THE TASK: When you reach the line with "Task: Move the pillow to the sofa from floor" in the data below, begin printing lines exactly, and stop once the line with "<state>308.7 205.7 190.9" has been printed.

GIVEN DATA:
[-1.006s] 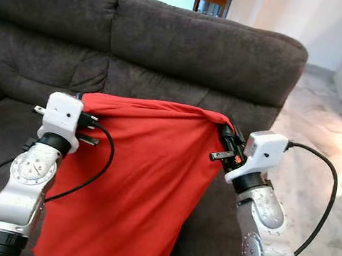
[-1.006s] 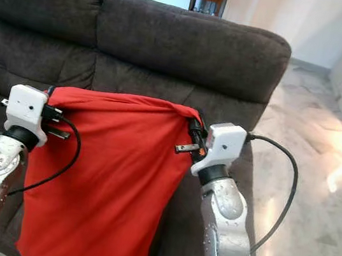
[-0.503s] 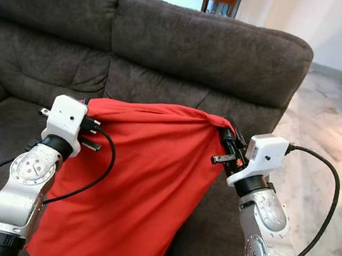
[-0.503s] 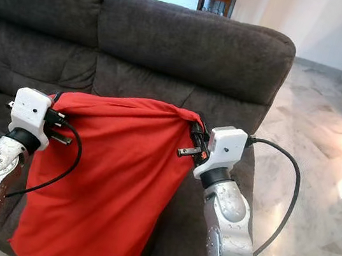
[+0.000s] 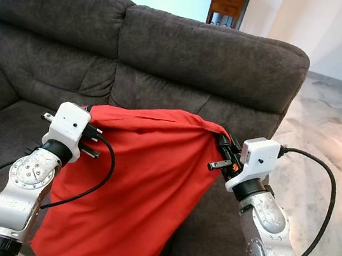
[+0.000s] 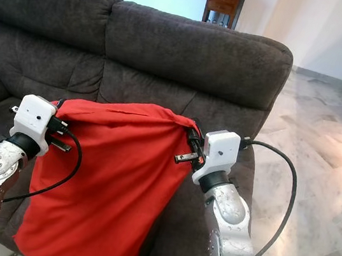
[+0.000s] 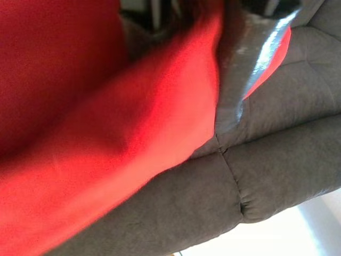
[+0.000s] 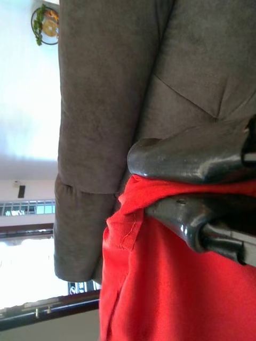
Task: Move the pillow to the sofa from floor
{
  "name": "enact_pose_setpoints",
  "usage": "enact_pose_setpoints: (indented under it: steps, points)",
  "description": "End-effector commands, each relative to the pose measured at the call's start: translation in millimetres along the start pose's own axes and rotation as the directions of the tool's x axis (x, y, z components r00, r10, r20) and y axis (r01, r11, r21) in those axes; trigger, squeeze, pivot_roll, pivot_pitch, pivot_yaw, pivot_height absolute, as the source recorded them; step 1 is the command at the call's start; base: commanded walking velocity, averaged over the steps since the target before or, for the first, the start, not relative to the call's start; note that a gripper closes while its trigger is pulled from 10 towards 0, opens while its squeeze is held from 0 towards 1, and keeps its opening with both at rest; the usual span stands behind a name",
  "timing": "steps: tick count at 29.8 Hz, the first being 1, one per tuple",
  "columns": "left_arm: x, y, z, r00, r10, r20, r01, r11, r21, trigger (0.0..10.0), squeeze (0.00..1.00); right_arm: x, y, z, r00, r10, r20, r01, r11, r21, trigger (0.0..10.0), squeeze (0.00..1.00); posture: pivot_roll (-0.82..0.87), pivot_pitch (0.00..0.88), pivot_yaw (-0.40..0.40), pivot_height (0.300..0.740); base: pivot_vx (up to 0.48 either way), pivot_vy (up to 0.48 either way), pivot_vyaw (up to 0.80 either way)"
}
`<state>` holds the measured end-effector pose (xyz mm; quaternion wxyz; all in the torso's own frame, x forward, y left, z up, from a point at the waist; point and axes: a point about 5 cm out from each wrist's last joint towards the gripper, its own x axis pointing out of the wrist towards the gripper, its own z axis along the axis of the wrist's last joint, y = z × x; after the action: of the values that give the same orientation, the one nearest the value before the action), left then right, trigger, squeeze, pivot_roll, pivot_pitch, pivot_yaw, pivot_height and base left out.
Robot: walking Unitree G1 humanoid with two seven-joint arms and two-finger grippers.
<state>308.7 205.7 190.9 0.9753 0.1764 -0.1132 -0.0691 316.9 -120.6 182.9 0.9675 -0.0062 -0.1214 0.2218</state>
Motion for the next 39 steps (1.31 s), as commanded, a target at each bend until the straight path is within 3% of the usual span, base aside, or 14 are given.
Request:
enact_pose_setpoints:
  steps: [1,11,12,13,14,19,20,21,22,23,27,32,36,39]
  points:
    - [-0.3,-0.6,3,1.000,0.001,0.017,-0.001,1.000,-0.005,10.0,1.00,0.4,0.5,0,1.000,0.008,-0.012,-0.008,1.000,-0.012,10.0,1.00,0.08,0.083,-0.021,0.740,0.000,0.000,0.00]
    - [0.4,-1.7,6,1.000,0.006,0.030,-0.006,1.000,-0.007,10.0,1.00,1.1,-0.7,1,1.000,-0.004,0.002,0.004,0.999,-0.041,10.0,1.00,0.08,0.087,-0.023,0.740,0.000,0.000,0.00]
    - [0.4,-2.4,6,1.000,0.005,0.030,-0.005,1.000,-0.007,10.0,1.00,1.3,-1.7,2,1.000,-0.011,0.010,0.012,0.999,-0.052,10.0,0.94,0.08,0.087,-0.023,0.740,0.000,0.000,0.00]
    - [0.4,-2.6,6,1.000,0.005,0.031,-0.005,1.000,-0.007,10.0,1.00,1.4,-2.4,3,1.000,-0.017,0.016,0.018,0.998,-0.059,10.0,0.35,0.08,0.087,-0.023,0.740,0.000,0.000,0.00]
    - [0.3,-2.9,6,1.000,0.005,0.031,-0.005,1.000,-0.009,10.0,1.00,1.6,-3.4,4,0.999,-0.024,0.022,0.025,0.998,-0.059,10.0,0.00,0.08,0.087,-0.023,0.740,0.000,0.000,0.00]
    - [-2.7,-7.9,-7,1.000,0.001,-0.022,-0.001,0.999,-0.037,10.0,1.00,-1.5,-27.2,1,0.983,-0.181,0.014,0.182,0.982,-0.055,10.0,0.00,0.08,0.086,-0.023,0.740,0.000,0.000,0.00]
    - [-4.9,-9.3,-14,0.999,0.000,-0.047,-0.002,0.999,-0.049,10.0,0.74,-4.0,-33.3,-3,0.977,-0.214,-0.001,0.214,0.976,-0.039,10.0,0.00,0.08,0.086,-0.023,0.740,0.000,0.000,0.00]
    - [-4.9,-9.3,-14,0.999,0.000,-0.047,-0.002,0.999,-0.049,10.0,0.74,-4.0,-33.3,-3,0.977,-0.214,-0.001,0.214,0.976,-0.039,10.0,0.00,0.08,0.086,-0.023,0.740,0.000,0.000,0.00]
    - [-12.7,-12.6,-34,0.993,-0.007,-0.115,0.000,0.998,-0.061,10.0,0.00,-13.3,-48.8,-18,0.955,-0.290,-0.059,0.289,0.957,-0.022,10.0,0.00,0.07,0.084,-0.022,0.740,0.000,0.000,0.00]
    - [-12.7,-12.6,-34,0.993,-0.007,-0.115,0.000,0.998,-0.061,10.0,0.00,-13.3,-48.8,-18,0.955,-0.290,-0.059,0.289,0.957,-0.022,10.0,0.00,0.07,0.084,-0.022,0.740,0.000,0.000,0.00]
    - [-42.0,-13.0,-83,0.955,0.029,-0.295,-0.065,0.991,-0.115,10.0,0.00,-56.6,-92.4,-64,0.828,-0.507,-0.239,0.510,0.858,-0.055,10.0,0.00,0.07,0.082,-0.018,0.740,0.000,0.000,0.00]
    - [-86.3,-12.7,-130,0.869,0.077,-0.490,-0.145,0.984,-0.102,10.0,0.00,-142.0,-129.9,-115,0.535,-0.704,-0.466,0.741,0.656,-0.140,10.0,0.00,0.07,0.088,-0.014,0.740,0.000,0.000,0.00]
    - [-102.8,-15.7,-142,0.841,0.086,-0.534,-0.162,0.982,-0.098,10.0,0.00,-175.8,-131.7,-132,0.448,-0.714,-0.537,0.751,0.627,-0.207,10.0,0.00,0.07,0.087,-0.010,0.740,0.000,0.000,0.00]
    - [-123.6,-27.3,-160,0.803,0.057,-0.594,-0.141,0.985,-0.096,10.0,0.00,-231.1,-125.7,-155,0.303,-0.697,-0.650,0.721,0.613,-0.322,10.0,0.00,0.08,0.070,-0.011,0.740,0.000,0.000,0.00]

TASK OUTPUT:
Task: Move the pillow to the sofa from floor
{
  "name": "enact_pose_setpoints",
  "usage": "enact_pose_setpoints: (indented under it: steps, points)",
  "description": "End-effector commands, each relative to the pose measured at the call's start: translation in millimetres along the start pose's own axes and rotation as the directions of the tool's x axis (x, y, z components r00, r10, r20) and y axis (r01, r11, r21) in those axes; trigger, squeeze, pivot_roll, pivot_pitch, pivot_yaw, pivot_height absolute, as the source recorded them; step 1 is the command at the call's start; base: commanded walking velocity, averaged over the steps since the target before or, for the first, the start, not relative to the call's start; note that a gripper closes while its trigger is pulled from 10 towards 0, opens while its squeeze is held from 0 towards 1, and keeps its opening with both at rest; the usual span stands behind a name",
  "timing": "steps: tick count at 29.8 Hz, the first being 1, one per tuple",
  "columns": "left_arm: x, y, z, r00, r10, r20, r01, r11, r21, trigger (0.0..10.0), squeeze (0.00..1.00); right_arm: x, y, z, r00, r10, r20, r01, r11, r21, trigger (0.0..10.0), squeeze (0.00..1.00); posture: pivot_roll (-0.82..0.87), pivot_pitch (0.00..0.88), pivot_yaw (-0.40..0.40), pivot_height (0.300..0.740); base: pivot_vx (up to 0.48 either way), pivot_vy (up to 0.48 either way), pivot_vyaw (up to 0.80 either way)"
}
`<state>` holds the measured end-effector pose (xyz mm; quaternion wxyz; all in the torso's own frame, x forward, y left, z up, from a point at the waist; point and axes: a point about 5 cm out from each wrist's last joint towards the gripper, its own x axis pointing out of the wrist towards the gripper, its own z axis along the axis of the wrist's last joint, y = z × x; after the action: of the values that give the same orientation, the one nearest the value before the action), left then right, trigger, squeeze, pivot_roll, pivot_pitch, pivot_yaw, pivot_height and base left out.
Robot: walking Unitree G1 humanoid with two seven-joint arms and two-finger grippers.
<state>308.7 205.7 190.9 0.9753 0.1764 -0.1132 -0.0691 316.9 -120.6 182.9 0.9675 -0.0062 -0.1214 0.2218</state>

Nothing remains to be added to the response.